Understand the difference between an outcome metric and a performance metric. An outcome metric tells you the result of something compared to the past. A performance metric tells you how well the activities are performing that have been determined as future targets. Know what you want to know before you start measuring things. Sometimes reports are a dumping ground for all the data that’s available, whether it’s useful or not. The information must mean something and lead to a change in actions, tactics or behaviours.
Nobody will achieve their objectives if they have no idea what they are. Staff need to know what their daily, weekly and overall targets are for sales, break-even and the reportable KPIs. They also need feedback. We also need to give them knowledge, resources and support to get there. This is really important.
WAYS TO WATCH
Even very small businesses need a team meeting. A properly managed meeting is a way to ensure responsibilities and outcomes are planned, delegated and followed up. Everyone knows what they have to do, and also knows that the results and accountability will be a topic of the next meeting. A 10 minute ‘toolbox’ meeting at the start of each day can be very empowering. Keep it short, tight and focussed. What happened yesterday? Does anything need to be followed up? What’s on for today? Who’s coming in for appointments? Any tricky problems? Anything to refer to the end of month meeting?
Report Key Performance Indicators
Selected performance information can be a powerful motivator and feedback system. Most businesses rarely give their staff meaningful information about the business performance. We don’t need a flood of information, but a good idea of the important measures will really help. Make sure there are trend measures included such as the average month sales for last year, and a moving average. Consider reporting conversion, average sales per customer, client numbers, as well as basic sales. Also report specific measures for marketing targets such as client take up of particular products or services. Simple graphs on the wall of the staff room and discussion at meetings will keep everyone interested get up to speed.

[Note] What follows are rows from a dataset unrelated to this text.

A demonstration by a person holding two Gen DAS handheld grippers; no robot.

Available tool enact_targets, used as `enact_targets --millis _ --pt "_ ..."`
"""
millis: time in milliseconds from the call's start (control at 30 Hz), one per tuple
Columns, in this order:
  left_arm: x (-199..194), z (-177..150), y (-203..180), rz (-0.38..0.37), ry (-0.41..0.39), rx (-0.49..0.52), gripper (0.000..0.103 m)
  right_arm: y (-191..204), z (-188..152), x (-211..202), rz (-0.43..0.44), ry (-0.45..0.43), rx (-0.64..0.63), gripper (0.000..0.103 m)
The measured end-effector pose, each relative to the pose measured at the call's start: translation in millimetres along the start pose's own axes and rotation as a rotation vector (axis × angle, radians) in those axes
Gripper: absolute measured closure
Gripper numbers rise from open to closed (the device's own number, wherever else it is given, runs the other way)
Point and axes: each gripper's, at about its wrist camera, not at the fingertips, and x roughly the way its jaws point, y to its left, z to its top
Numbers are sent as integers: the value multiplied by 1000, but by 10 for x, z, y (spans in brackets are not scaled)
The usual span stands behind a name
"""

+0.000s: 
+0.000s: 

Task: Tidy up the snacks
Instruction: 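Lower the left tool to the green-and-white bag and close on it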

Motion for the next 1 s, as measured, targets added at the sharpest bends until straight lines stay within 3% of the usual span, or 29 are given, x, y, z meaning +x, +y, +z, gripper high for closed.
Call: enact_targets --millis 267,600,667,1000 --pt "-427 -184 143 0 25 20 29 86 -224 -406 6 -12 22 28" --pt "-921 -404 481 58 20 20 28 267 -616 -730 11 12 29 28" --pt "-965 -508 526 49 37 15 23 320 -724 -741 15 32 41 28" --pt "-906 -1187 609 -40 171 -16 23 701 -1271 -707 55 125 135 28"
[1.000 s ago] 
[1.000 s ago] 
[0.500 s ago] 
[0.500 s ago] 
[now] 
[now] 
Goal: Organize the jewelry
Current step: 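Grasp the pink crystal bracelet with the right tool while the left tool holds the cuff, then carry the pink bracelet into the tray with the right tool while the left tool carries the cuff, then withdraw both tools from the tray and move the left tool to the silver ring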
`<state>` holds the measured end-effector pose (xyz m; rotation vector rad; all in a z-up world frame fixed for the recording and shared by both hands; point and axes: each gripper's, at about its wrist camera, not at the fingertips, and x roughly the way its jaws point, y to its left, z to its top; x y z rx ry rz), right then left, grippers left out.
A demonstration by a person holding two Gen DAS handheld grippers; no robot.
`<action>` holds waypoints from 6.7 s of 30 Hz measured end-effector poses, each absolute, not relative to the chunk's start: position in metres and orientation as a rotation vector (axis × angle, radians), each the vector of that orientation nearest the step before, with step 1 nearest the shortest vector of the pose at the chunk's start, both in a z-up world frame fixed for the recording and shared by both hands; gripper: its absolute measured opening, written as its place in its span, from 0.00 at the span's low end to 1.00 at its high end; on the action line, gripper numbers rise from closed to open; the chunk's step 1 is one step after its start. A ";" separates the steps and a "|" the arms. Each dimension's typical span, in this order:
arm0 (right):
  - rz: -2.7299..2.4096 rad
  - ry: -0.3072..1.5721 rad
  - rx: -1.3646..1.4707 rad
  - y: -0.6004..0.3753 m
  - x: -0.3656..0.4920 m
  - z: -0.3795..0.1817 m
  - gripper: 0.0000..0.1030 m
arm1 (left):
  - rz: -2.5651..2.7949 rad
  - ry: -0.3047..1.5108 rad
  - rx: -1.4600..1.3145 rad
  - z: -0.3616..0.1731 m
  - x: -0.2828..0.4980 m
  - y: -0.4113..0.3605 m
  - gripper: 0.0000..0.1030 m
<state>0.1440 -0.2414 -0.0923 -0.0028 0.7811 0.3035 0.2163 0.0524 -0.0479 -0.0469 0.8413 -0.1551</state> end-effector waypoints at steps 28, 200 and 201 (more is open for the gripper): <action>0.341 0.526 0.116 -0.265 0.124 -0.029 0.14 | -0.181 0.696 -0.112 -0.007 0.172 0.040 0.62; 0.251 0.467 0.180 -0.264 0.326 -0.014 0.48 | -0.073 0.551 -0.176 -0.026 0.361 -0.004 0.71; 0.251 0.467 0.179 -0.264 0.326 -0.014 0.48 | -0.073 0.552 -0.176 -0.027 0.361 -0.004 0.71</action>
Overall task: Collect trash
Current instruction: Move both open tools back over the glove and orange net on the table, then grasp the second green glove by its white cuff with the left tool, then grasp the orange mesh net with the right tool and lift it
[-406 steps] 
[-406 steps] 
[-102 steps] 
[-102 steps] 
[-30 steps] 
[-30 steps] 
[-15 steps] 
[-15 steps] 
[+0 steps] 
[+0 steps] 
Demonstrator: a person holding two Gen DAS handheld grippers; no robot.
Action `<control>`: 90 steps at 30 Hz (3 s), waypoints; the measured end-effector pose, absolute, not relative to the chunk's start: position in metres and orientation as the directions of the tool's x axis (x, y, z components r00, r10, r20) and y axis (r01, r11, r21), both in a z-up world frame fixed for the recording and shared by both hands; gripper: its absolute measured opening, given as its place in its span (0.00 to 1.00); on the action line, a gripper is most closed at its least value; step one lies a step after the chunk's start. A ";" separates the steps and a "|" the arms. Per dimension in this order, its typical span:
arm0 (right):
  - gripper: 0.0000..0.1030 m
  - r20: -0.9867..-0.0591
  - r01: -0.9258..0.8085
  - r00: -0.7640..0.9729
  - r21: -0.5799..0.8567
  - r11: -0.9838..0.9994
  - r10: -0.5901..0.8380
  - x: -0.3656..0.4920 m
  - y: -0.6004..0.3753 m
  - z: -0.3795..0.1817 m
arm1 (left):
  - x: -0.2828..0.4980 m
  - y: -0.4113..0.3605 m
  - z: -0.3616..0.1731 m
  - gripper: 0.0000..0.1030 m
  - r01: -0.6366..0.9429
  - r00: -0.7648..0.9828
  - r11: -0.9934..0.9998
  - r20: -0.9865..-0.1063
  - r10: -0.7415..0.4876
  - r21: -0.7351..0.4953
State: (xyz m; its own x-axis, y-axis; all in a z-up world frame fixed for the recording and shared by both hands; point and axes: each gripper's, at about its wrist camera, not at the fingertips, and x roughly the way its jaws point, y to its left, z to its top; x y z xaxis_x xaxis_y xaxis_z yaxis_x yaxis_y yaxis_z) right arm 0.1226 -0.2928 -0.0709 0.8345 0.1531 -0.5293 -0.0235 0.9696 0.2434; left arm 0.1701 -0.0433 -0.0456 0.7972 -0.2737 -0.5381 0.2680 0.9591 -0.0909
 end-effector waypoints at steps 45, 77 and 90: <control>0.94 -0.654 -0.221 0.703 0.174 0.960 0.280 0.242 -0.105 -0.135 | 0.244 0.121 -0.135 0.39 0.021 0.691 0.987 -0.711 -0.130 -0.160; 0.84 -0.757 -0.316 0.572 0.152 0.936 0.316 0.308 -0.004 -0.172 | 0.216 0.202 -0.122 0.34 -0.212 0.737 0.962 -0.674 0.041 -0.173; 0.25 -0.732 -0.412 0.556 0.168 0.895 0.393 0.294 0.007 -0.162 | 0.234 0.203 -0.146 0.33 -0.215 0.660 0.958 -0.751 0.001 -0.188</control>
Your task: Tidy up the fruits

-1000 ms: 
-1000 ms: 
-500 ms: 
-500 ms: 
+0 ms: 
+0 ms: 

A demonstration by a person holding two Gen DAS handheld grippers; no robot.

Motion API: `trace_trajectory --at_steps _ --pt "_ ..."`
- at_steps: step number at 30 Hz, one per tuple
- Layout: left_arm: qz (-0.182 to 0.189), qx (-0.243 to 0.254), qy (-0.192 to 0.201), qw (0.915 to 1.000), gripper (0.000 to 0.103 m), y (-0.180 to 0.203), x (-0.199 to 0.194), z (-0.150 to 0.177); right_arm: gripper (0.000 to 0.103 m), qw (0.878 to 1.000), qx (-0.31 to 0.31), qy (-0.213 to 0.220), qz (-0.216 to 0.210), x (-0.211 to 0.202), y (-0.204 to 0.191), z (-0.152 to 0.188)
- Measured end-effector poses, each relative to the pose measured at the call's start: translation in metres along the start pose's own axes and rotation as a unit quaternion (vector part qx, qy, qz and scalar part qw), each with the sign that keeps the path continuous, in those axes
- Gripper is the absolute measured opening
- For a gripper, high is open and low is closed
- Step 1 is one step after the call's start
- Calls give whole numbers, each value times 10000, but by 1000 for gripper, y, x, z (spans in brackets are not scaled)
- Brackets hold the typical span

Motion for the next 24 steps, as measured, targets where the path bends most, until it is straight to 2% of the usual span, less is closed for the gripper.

Give Regular Feedback and Performance Appraisals
This is harder to do, but is very valuable. Mostly, it’s just letting staff know you are there and you are interested in what they are doing, and have noted the good and the bad. It doesn’t have to be big or complicated. A simple acknowledgement of a phone call well done, or a bin not emptied, can have a disproportionate effect on performance. The positive effect of a well-done performance appraisal can last for months. This is a complicated area of management and is one of the most challenging tasks for any manager. Get in touch if you need more information or support.
Spend Time in the Practice
When you do have a cancelled appointment, make sure that sometimes you go out of the consulting room and get involved with the rest of the practice. Do it with purpose. Reinforce objectives and standards, give feedback, observe performance, engage and seek views and opinions. The phone calls and emails might just have to wait a bit longer.
NOT EASY BUT WORTH IT
All of this creates additional work and effort, but if it were easy everyone would have it sorted! The challenge, as with all changes to businesses
, is making this stuff stick and become a part of the way you do things.It’s as much about your own behaviour as it is about your staff. There can be some significant obstacles, stiff resistance and systems to fix, but the best practices get this done.